(Excerpts from a dataset)
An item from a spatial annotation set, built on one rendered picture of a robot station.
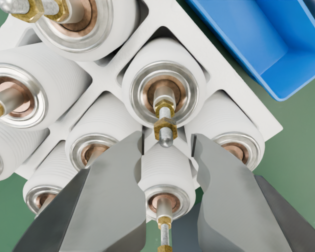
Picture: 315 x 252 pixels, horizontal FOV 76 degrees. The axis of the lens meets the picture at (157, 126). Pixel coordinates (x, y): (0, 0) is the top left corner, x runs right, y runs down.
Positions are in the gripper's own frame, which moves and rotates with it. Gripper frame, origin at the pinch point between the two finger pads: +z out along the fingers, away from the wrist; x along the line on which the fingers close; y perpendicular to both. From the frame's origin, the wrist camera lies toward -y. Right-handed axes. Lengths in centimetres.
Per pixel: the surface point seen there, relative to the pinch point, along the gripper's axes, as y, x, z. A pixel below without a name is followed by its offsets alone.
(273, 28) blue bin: -5.8, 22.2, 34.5
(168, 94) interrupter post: -0.3, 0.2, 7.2
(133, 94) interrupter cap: 0.7, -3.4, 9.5
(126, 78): -0.9, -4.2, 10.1
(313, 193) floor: 39, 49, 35
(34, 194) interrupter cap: 16.4, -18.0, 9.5
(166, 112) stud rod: 0.3, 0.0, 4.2
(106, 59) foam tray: -0.5, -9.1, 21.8
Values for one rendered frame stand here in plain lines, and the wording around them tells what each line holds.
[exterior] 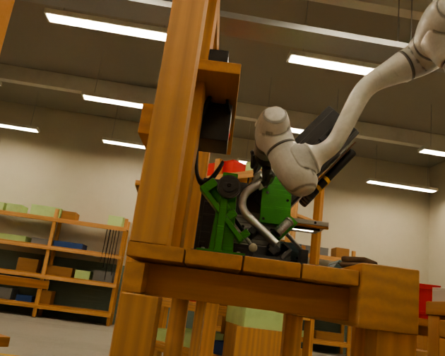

◆ YOUR TASK
Reproduce the data above word for word and omit the images.

◆ ANSWER TO THIS TASK
An item from a spatial annotation set, built on one rendered picture of a robot station.
Picture: 315 x 252 pixels, horizontal FOV 76 degrees. The axis of the lens meets the picture at (157, 126). Pixel coordinates (x, y): (0, 0) is the top left corner, x runs right, y runs down.
Positions are in the gripper's own frame, which moves and rotates with it. Gripper frame, origin at the pinch point between the two finger pads: +z out along the fingers, away from the wrist; x along the line on which the fingers close; y perpendicular to both. From the frame's origin, the wrist camera lies toward -y. Right-handed axes. Lengths in centimetres.
Per pixel: the surface point seen there, relative to the pinch point, along the gripper's axes, as y, x, z. A pixel below without a name is followed by its offsets alone.
(273, 28) blue bin: -5.8, 22.2, 34.5
(168, 94) interrupter post: -0.3, 0.2, 7.2
(133, 94) interrupter cap: 0.7, -3.4, 9.5
(126, 78): -0.9, -4.2, 10.1
(313, 193) floor: 39, 49, 35
(34, 194) interrupter cap: 16.4, -18.0, 9.5
(166, 112) stud rod: 0.3, 0.0, 4.2
(106, 59) foam tray: -0.5, -9.1, 21.8
Values for one rendered frame stand here in plain lines, and the wording around them tells what each line holds.
[exterior] 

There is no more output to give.